Sejak awal 90an, lanjut Ketum PGI, Dharma Cipta DGI dibubarkan dan Pusat Pelatihan Motivator Cikembar pun ditutup. Alasan yang mengemuka adalah bahwa gereja-gereja anggotalah yang seharusnya meneruskan program sedemikian dan DGI/PGI cukup memfasilitasi saja. Hal ini sejalan pula dengan pola kemitraan gereja-gereja yang sejak itu lebih banyak berkomunikasi dan bermitra secara langsung dengan mitranya di Eropa atau Amerika, tanpa lewat DGI lagi.
“Sepengetahuan saya, DGI mempersiapkan beberapa demplot di beberapa wilayah sebagai “modal awal” bagi gereja anggota untuk meneruskannya. Ada di Kaaten Sulut, ada di Toraja, Makassar, NTT, Sumut dan daerah lain. Sayangnya tak semua unit-unit itu berjalan baik. DGI juga mempersiapkan kader-kader pimpinan gereja untuk mengembangkan CU dan BPR, tapi hanya beberapa gereja yang serius meneruskannya,” jelasnya.
Dalam berbagai perjalanan mengunjungi gereja-gereja anggota, Pdt. Gomar Gultom mengaku kerap bertemu dengan para motivator.

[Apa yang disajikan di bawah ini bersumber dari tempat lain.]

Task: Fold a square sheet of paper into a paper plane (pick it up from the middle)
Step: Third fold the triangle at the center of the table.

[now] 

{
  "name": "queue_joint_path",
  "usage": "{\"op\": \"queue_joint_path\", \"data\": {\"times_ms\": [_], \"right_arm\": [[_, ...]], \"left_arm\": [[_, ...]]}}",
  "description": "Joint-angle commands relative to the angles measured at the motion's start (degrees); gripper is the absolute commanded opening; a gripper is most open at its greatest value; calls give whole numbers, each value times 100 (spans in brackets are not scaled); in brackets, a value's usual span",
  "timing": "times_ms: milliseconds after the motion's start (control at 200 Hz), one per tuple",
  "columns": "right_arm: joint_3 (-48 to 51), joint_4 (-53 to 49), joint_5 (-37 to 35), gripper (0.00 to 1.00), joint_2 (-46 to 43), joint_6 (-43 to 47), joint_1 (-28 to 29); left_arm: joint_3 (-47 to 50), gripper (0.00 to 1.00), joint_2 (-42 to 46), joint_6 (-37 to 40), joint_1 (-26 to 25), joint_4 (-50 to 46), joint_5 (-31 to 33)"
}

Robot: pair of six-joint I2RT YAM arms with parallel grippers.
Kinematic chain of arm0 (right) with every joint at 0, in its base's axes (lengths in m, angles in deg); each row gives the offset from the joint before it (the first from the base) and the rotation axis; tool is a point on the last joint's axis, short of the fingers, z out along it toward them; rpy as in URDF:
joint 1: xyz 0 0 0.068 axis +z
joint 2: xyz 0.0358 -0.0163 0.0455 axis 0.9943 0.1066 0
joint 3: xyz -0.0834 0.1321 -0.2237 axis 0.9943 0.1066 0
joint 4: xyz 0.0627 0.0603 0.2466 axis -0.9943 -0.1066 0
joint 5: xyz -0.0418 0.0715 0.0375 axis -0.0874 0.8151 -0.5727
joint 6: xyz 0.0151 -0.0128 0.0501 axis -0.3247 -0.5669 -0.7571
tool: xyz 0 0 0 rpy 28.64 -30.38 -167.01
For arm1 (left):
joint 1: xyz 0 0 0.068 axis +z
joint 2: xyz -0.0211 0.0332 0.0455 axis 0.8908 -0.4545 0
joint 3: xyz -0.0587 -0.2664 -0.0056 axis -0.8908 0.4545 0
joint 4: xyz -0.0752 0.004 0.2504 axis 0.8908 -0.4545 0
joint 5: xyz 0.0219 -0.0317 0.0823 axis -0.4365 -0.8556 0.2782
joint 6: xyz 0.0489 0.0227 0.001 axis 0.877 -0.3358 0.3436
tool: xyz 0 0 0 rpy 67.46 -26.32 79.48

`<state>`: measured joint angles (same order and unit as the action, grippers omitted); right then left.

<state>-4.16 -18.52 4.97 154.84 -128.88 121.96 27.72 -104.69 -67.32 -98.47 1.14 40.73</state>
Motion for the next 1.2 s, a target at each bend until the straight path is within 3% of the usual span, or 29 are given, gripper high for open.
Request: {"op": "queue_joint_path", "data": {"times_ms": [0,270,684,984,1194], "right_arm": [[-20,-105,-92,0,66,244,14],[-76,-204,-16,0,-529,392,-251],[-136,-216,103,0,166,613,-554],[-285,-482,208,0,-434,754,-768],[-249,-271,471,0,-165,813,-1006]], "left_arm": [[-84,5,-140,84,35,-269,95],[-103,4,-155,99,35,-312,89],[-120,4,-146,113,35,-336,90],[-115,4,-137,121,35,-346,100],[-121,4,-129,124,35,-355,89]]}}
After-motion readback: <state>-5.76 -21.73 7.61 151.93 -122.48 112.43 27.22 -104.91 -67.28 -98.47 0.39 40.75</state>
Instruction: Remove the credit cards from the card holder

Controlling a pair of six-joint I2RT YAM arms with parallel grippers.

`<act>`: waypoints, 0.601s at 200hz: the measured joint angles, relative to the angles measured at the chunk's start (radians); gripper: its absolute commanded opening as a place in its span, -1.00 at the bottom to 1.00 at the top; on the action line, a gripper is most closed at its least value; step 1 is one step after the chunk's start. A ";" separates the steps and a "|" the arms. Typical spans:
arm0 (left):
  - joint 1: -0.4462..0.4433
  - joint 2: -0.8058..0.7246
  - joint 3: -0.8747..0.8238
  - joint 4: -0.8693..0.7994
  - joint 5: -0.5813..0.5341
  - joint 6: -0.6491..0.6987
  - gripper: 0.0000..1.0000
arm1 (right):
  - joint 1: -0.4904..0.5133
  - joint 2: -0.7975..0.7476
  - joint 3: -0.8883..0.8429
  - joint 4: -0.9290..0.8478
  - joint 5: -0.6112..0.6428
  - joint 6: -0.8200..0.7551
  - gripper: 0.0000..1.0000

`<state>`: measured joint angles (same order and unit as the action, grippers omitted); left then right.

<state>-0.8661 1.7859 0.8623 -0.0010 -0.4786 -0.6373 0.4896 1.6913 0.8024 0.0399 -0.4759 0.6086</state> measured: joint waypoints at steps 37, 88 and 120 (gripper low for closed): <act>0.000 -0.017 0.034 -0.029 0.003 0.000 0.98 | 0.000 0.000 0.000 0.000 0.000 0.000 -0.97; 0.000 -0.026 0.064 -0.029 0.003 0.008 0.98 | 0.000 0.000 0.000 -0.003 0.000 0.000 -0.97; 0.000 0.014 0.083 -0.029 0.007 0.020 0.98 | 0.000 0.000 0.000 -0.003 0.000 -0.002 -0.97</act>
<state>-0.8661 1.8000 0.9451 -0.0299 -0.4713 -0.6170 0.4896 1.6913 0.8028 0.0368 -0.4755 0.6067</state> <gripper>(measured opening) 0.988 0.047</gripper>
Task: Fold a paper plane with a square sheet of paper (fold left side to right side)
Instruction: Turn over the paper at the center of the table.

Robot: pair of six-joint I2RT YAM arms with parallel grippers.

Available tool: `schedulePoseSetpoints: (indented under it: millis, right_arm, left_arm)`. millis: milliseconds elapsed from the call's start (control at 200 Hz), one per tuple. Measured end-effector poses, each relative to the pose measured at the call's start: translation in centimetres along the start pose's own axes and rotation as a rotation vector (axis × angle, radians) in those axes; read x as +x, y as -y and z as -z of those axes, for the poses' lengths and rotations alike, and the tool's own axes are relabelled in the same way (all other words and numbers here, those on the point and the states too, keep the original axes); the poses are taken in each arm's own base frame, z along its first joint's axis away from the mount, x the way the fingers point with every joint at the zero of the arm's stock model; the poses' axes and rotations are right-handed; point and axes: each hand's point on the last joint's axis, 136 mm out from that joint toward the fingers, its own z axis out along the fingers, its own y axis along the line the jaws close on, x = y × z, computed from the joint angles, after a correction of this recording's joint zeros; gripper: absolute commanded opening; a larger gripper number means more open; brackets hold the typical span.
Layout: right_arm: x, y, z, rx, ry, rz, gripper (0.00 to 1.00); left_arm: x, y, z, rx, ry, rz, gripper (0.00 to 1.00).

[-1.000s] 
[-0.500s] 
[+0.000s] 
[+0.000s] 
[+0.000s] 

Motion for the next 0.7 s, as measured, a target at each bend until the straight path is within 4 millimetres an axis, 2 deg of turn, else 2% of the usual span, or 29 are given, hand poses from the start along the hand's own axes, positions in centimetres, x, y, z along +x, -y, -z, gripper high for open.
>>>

Kebanyakan mereka telah berusia lanjut, rata-rata di atas 70. Meski demikian, semangat pengabdiannya tidak pernah luntur dan tidak lekang dimakan usia.
“Saya bertemu dengan Ibu Ruth Taliramba dan Pak Besli di Gereja Toraja yang dalam usia lanjut masih memimpin pusat pelatihan di sana; saya bertemu dengan Osben Sinaga di Makassar yang senantiasa menyemangati para pelayan gereja; bertemu dengan Robert Lay di Kupang yang masih semangat bertani walau sudah lanjut usia, Pak Pdt Ketut Philips di Bali, Ketut Nordja di Sumba, dan lainnya,” ujarnya.
Menurut Pdt. Gomar Gultom, para motivator senantiasa terkenang masa-masa pelayanan mereka. Dia pun pernah bertemu dengan anak-anak dari para motivator, yang dalam banyak kesempatan menjadi mitranya dalam kerja-kerja sosial.